(REQUIREMENT) Where the records hold the string "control", show the whole line it sits on.

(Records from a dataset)
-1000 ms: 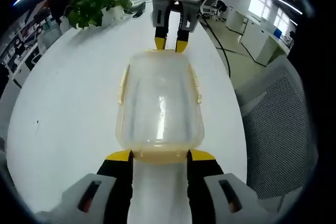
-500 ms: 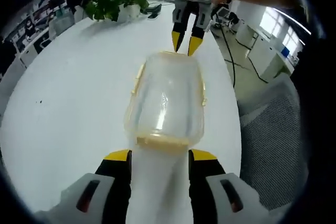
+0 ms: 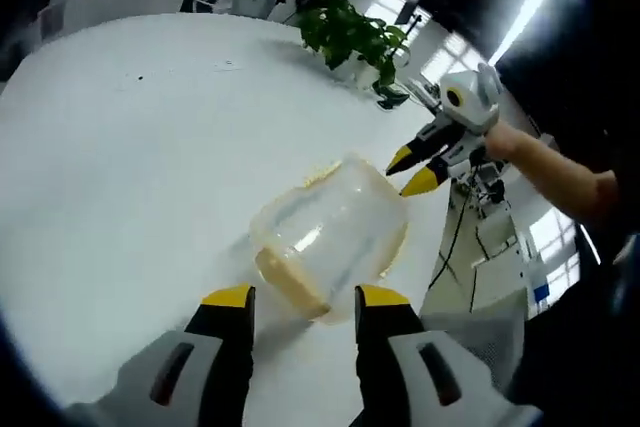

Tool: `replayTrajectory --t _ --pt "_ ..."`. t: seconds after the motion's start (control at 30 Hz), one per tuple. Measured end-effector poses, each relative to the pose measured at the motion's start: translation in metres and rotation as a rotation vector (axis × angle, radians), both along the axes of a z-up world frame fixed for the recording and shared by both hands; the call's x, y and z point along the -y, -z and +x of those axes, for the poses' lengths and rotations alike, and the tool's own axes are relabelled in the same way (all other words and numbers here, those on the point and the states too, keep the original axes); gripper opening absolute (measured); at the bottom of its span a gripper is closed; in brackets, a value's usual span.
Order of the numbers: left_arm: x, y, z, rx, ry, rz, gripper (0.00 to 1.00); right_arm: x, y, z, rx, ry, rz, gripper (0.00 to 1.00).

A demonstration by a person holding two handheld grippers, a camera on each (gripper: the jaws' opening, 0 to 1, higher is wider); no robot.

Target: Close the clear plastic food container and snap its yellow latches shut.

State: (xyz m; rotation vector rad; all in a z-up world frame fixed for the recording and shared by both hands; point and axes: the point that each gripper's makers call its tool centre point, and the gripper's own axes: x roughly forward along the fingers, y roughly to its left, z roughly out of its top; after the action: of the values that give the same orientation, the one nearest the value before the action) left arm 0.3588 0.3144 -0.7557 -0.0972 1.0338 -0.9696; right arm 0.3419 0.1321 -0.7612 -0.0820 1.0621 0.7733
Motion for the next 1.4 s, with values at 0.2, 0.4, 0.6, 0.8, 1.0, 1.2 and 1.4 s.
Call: replayTrajectory --t 0.2,0.4,0.6,0.8,1.0,1.2,1.4 --pt "0.001 0.006 -0.004 0.015 0.003 0.049 0.38 -0.003 0.005 -0.003 -0.021 0.054 0.044 0.23" --pt "0.003 0.007 -0.001 0.039 -0.012 0.071 0.38 -0.005 0.006 -0.001 -0.021 0.106 0.074 0.23" --pt "0.005 0.009 0.001 0.022 -0.045 0.068 0.37 -0.004 0.006 0.001 -0.028 0.120 0.078 0.24" --pt "0.006 0.010 0.001 0.008 -0.061 0.070 0.36 -0.009 0.000 0.010 -0.017 0.140 0.101 0.25" --pt "0.007 0.014 0.000 0.010 -0.050 0.087 0.34 -0.017 0.007 0.011 -0.028 0.114 0.097 0.26" --pt "0.008 0.016 0.002 -0.012 -0.082 0.077 0.31 -0.021 0.009 0.008 -0.051 0.153 0.152 0.26" --pt "0.009 0.016 0.001 -0.021 -0.092 0.076 0.29 -0.022 0.010 0.005 -0.071 0.206 0.192 0.25"
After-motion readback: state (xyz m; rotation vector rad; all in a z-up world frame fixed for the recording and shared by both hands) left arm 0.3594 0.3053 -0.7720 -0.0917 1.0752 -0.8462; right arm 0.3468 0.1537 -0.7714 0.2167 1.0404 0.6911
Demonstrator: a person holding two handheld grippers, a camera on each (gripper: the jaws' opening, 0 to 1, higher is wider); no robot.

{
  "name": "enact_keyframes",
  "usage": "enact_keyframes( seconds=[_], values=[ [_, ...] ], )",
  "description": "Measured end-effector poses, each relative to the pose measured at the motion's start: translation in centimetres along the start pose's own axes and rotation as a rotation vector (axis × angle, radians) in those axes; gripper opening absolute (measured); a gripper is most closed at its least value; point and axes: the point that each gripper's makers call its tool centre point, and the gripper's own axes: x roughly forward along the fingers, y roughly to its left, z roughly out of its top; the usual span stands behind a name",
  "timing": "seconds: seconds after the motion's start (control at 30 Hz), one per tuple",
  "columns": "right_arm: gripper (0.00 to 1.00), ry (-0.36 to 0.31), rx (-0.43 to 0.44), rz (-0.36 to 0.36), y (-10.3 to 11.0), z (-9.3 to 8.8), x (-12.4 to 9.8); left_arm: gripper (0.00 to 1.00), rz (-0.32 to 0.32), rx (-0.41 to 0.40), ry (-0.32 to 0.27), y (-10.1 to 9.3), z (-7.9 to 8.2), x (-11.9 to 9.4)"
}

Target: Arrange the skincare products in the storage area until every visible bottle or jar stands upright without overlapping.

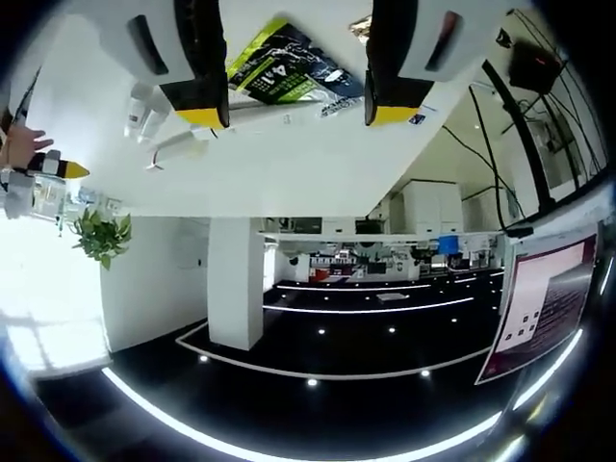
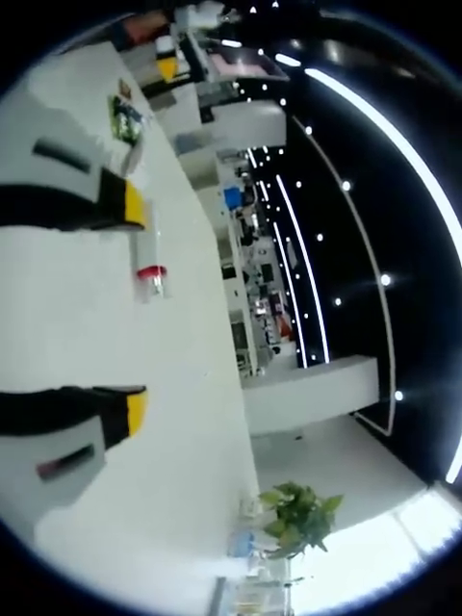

(RESPONSE AREA)
Tool: `replayTrajectory --t _ --pt "_ ..."`. t: seconds after the motion's start (control at 30 Hz), one per tuple. Measured end-effector poses, each relative to the pose measured at the motion's start: translation in metres and rotation as a rotation vector (axis × angle, radians), both along the axes of a z-up world frame fixed for the recording and shared by both hands; the call's x, y and z point along the -y, -z and +x of those axes, for the poses' lengths and rotations alike, and the tool's own axes are relabelled in the same way (all other words and numbers here, those on the point and the states too, keep the original axes); gripper opening absolute (measured); at the bottom of its span a gripper is closed; in brackets, a value's usual span.
  "timing": "seconds: seconds after the motion's start (control at 30 Hz), one per tuple",

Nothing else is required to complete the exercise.